__TASK STATEMENT__
Each line from the one containing "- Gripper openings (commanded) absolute" to the end of the listing below should be repeated exactly, with no other line included.
BEGIN COLLECTED MATERIAL
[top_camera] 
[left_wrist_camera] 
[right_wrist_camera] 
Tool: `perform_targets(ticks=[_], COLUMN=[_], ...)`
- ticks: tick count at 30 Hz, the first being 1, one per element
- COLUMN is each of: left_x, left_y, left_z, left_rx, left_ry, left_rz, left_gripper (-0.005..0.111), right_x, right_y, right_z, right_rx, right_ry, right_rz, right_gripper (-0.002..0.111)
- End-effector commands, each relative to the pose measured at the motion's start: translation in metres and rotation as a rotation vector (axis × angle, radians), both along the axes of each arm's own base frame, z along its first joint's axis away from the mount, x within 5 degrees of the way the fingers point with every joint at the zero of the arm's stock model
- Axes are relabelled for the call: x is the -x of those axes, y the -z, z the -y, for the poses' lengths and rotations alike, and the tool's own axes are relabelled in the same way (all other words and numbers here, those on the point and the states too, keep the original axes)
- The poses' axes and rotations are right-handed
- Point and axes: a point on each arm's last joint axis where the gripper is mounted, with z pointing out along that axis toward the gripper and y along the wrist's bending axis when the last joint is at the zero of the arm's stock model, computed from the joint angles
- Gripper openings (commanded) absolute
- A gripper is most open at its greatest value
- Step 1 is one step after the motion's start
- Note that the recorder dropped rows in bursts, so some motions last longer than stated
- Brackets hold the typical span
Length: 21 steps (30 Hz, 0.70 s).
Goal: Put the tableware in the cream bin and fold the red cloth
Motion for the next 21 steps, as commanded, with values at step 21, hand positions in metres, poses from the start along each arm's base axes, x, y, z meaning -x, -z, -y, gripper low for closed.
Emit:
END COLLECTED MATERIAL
__SOLUTION TO THE PROBLEM__
- Gripper openings (commanded) absolute
- A gripper is most open at its greatest value
- Step 1 is one step after the motion's start
- Note that the recorder dropped rows in bursts, so some motions last longer than stated
- Brackets hold the typical span
Length: 21 steps (30 Hz, 0.70 s).
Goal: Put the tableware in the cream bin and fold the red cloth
Motion for the next 21 steps, as commanded, with values at step 21, hand positions in metres, poses from the start along each arm's base axes, x, y, z meaning -x, -z, -y, gripper low for closed.
Emit:

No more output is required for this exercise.